We work hard to ensure that everyone can participate in society. So, we also provide educational opportunities for lateral entrants, re-entrants and adults who want to change jobs or sectors. Our students are in the capillaries of society and play a crucial role.”

What role does Summa play in the region?

“We have built strong cooperation with various partners over the years. That cooperation is with other educational institutions such as Fontys and TU/e, but also with the business community. Our students are valued by the companies. We also increasingly develop special education programmes in consultation with the business community. In this way, we contribute to growth in the region.”

“The aim is to train more than ten thousand new MBO graduates in the next five to six years. We will not do this alone, but together with other MBO institutions in Brabant.”

What does Project Beethoven mean concretely for Summa College?

“It means hard work, both within Summa and with our partners. We must deliver a plan jointly drawn up by all participating educational institutions by 1 July. It’s a challenge but also an opportunity to make a big impact on the future of this region.”

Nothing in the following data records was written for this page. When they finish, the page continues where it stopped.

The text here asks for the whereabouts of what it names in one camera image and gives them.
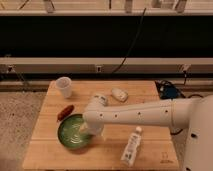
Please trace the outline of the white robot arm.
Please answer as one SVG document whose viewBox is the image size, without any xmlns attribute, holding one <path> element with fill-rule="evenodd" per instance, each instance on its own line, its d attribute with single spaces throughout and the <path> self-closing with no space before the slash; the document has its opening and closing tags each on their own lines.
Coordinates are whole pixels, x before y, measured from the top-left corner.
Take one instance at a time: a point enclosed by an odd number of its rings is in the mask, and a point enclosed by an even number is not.
<svg viewBox="0 0 213 171">
<path fill-rule="evenodd" d="M 102 94 L 91 97 L 83 112 L 82 131 L 92 135 L 106 124 L 188 129 L 182 171 L 213 171 L 213 95 L 108 106 Z"/>
</svg>

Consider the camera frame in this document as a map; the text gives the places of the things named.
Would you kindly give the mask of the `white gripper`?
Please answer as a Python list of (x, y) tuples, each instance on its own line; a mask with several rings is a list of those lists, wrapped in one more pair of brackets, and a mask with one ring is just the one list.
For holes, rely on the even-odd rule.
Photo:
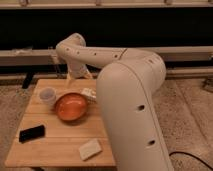
[(69, 74), (67, 74), (67, 78), (66, 78), (66, 86), (67, 87), (70, 86), (70, 84), (72, 82), (72, 77), (80, 78), (80, 77), (84, 76), (85, 79), (93, 79), (93, 76), (88, 71), (86, 65), (82, 64), (80, 62), (76, 62), (76, 61), (69, 62), (68, 63), (68, 71), (69, 71)]

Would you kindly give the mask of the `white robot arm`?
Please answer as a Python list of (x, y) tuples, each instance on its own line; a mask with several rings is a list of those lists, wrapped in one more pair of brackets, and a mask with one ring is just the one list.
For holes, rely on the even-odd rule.
[(78, 33), (56, 45), (69, 74), (101, 70), (96, 99), (117, 171), (174, 171), (155, 113), (152, 95), (166, 77), (162, 58), (136, 48), (88, 47)]

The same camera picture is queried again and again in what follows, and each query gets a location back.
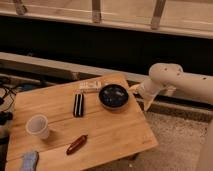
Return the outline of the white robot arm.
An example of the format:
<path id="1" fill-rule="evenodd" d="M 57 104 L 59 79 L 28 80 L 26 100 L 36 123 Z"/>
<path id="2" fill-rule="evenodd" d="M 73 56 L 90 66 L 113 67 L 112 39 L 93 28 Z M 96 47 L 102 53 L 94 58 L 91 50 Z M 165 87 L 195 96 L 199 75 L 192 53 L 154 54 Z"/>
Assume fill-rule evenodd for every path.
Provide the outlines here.
<path id="1" fill-rule="evenodd" d="M 129 90 L 144 99 L 144 110 L 147 111 L 155 97 L 169 86 L 213 105 L 213 76 L 187 73 L 180 65 L 173 63 L 153 64 L 149 69 L 149 76 Z M 196 171 L 213 171 L 213 119 L 207 130 Z"/>

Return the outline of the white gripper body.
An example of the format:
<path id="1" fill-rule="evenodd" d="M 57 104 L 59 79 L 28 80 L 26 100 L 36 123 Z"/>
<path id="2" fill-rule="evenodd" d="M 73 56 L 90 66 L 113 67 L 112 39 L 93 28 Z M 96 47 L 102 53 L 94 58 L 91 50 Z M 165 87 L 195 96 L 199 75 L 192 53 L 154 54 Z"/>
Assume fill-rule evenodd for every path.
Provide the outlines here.
<path id="1" fill-rule="evenodd" d="M 150 78 L 147 78 L 139 84 L 137 91 L 143 99 L 153 100 L 163 89 L 163 85 L 154 82 Z"/>

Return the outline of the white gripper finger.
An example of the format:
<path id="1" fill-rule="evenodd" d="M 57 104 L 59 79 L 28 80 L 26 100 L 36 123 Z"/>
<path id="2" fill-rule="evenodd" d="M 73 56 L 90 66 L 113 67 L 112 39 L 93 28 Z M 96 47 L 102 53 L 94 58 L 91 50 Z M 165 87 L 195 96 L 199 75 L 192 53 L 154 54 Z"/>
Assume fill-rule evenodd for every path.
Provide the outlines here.
<path id="1" fill-rule="evenodd" d="M 153 101 L 154 101 L 153 99 L 144 100 L 144 111 L 148 111 L 148 109 L 151 107 Z"/>
<path id="2" fill-rule="evenodd" d="M 138 94 L 138 87 L 139 87 L 140 84 L 135 84 L 135 85 L 132 85 L 129 87 L 128 91 L 129 92 L 132 92 L 133 94 Z"/>

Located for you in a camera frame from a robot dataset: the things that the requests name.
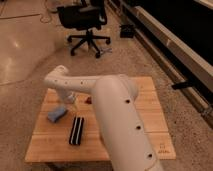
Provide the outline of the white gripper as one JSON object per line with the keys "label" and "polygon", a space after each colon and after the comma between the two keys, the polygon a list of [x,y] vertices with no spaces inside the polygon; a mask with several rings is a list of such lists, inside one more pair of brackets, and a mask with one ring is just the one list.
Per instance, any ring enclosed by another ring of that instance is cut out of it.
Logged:
{"label": "white gripper", "polygon": [[57,91],[57,94],[60,98],[60,100],[63,102],[63,103],[70,103],[71,106],[75,109],[78,109],[79,108],[79,105],[78,105],[78,100],[76,100],[76,94],[72,91],[65,91],[65,90],[58,90]]}

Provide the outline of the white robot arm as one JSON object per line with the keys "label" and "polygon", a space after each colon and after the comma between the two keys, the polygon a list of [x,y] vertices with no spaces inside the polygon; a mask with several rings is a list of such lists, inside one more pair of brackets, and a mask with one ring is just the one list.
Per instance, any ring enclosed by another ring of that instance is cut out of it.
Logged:
{"label": "white robot arm", "polygon": [[59,96],[91,96],[93,111],[114,171],[164,171],[136,109],[137,84],[127,75],[68,76],[59,65],[44,78]]}

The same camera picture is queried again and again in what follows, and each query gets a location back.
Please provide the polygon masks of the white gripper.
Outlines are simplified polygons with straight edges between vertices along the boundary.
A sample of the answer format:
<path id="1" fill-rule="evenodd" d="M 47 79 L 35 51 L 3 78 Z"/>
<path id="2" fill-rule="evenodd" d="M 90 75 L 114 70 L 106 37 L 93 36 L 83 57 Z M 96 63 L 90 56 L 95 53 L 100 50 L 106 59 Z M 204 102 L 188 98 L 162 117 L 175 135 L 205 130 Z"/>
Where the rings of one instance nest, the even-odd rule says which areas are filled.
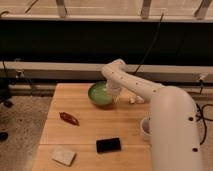
<path id="1" fill-rule="evenodd" d="M 118 83 L 112 80 L 108 80 L 106 84 L 106 88 L 107 88 L 108 94 L 112 97 L 113 101 L 117 102 L 119 100 L 122 87 Z"/>

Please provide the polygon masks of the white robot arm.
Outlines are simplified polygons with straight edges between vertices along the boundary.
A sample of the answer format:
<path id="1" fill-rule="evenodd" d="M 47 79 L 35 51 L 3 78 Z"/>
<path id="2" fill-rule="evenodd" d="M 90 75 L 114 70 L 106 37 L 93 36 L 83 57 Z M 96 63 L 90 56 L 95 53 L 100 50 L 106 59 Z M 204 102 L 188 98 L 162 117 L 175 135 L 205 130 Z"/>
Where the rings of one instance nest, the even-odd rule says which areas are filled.
<path id="1" fill-rule="evenodd" d="M 204 171 L 193 98 L 179 87 L 128 74 L 125 66 L 117 59 L 104 65 L 101 72 L 113 98 L 125 87 L 150 104 L 152 171 Z"/>

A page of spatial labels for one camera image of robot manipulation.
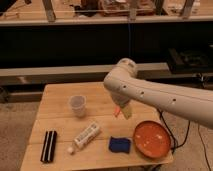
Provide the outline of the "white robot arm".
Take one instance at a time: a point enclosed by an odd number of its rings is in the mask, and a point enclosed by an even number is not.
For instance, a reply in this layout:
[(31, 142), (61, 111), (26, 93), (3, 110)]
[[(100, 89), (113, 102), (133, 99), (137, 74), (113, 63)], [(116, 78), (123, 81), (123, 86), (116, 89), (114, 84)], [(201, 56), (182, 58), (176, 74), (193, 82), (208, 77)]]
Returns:
[(122, 58), (103, 84), (113, 102), (125, 107), (135, 100), (213, 129), (213, 91), (137, 78), (137, 64)]

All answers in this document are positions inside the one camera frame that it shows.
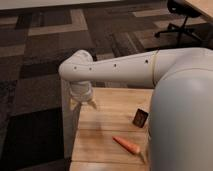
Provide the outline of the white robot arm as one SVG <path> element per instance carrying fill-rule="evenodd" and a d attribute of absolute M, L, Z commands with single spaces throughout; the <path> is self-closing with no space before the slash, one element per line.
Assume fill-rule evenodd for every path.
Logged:
<path fill-rule="evenodd" d="M 213 171 L 213 50 L 176 48 L 95 61 L 76 51 L 59 66 L 78 102 L 93 81 L 151 88 L 150 171 Z"/>

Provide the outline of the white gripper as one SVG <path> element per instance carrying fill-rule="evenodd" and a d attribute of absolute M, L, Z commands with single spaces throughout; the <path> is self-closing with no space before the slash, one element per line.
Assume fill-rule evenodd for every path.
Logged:
<path fill-rule="evenodd" d="M 92 99 L 93 90 L 92 85 L 89 81 L 83 82 L 71 82 L 70 83 L 70 94 L 74 99 L 70 99 L 70 110 L 73 111 L 78 102 L 87 102 L 89 106 L 97 110 L 96 102 Z"/>

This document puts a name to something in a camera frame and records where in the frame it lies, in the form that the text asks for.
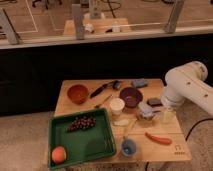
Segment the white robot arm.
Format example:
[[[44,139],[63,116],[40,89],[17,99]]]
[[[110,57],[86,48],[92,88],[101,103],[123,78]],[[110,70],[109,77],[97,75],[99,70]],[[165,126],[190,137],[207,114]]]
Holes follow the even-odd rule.
[[[186,99],[213,116],[213,87],[205,83],[207,76],[207,67],[199,61],[186,63],[166,73],[166,85],[160,98],[164,106],[162,118],[164,124],[172,121],[176,110]]]

What other challenges have you encountered in the past five years?

“One of the biggest challenges is dealing with the administrative and financial aspects of education. We need to ensure that the system works efficiently and remains student-centred.

But more importantly are the challenges on a personal level. We are a huge educational institution with over 17,000 students and more than 2,000 employees. That’s when you go through tragic events. Personal suffering. Moments that stay with me most are conversations with parents when a student dies. You take that home with you.”

Teaching is all about development. How have you developed?

“I have learned to show vulnerability and open up further to others. As an administrator, you carry responsibility, but it’s about exploring together what is right and following that. Having a moral compass and not just following the rules, but doing what is really good for the students and staff.”

What do you think your legacy will be?

“I hope the appreciation for craftsmanship continues to grow and that Summa College continues to contribute to the development of talents, that is my greatest wish. Summa should stand for high quality education and safe environment for talent development.”

What makes you most proud when you look back on your time at Summa College?

“I am most proud of the moments when students discover they have talent and are allowed to be there. Being a safe environment in which a student can develop and develop their talent. I am also proud of the impact we have on people’s lives, such as a 53-year-old care worker who completely blossomed thanks to our programme. Or take our oldest student: a man in his nineties taking digital courses.”

A new school year starts in September. Will you also take a course at Summa, or what are the plans?

“I want to focus on voluntary work, such as helping refugees with language lessons or supporting elderly people in nursing homes. I will also remain available to advise educational institutions should they wish to do so. But I am going to travel as well.